▶ **EXERCISE BRIEF**: Filter these records by the string "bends", copying each line that holds it.

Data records
● ● ● ● ● ● ●

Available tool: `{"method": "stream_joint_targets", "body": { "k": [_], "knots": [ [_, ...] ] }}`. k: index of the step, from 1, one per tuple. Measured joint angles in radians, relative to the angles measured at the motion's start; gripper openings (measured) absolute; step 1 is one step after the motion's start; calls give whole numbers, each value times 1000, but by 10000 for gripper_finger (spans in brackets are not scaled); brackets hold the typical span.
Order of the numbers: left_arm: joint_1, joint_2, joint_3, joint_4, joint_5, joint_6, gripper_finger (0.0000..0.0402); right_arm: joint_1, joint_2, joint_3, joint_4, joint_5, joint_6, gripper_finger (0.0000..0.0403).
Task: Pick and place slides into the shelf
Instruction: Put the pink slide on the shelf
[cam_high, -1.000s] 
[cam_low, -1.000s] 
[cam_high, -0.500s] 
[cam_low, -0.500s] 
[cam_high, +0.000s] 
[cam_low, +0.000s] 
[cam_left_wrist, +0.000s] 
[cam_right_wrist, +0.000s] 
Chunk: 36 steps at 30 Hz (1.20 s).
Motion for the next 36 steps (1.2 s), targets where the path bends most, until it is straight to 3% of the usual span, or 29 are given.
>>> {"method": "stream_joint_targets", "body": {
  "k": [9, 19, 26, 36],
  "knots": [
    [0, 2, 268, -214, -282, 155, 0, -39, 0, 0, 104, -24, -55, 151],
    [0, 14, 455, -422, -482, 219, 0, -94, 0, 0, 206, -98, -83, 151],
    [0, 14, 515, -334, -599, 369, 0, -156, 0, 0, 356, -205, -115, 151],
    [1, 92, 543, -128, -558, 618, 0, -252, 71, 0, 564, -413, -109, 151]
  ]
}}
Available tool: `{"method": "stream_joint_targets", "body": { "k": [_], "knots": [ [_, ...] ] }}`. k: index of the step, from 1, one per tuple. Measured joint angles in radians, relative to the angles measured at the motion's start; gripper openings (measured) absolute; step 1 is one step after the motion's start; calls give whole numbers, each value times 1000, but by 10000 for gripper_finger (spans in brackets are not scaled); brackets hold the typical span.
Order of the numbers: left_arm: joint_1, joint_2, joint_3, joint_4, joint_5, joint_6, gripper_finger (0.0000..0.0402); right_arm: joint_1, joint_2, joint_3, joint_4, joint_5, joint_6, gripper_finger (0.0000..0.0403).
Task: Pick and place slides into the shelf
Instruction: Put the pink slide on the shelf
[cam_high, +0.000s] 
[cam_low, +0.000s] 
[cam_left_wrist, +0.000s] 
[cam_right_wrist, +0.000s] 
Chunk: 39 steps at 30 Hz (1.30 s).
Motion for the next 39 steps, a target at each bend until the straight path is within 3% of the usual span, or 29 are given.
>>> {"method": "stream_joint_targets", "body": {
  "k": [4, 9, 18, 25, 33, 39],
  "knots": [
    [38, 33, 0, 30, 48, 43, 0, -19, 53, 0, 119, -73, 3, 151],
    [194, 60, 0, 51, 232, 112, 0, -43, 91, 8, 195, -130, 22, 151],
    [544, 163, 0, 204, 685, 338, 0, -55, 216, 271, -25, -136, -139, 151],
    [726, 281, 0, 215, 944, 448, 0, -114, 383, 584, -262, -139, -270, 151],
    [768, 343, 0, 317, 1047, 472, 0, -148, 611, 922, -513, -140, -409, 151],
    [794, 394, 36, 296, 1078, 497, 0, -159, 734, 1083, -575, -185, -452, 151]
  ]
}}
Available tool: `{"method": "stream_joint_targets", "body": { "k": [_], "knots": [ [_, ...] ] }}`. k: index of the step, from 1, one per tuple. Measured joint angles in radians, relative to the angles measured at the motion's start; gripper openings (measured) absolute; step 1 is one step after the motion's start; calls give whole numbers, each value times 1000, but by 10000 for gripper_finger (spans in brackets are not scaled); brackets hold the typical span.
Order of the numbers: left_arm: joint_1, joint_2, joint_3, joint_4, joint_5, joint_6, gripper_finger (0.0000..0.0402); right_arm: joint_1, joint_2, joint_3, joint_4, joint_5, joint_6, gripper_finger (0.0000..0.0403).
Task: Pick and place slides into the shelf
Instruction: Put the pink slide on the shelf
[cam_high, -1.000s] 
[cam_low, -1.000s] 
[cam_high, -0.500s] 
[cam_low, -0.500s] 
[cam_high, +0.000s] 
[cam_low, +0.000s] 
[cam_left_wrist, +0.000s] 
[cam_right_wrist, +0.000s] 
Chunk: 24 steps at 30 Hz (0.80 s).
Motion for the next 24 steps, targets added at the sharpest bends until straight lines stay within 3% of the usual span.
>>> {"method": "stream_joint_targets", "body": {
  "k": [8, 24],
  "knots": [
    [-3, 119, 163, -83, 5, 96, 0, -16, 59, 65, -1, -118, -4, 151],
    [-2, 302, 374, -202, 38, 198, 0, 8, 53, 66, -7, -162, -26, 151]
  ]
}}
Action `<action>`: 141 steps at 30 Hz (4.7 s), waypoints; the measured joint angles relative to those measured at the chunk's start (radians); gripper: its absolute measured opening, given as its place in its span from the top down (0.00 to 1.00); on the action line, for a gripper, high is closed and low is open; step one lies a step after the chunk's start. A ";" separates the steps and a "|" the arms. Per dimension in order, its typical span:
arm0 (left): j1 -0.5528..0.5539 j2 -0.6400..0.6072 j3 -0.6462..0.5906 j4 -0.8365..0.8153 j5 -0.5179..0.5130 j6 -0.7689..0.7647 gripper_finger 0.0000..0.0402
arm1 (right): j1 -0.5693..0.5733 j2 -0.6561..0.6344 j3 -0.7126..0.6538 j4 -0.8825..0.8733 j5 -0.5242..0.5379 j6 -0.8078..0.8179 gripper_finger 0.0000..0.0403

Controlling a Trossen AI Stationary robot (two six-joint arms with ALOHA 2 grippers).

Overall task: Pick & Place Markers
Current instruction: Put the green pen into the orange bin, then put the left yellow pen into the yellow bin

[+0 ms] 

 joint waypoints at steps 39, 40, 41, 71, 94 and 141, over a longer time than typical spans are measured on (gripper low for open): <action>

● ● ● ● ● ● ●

▶ **RESPONSE FOR THIS EXERCISE**:
Motion for the next 36 steps (1.2 s), targets where the path bends most, until it is straight to 3% of the usual span, or 29 are given.
Motion for the next 24 steps, targets added at the sharpest bends until straight lines stay within 3% of the usual span.

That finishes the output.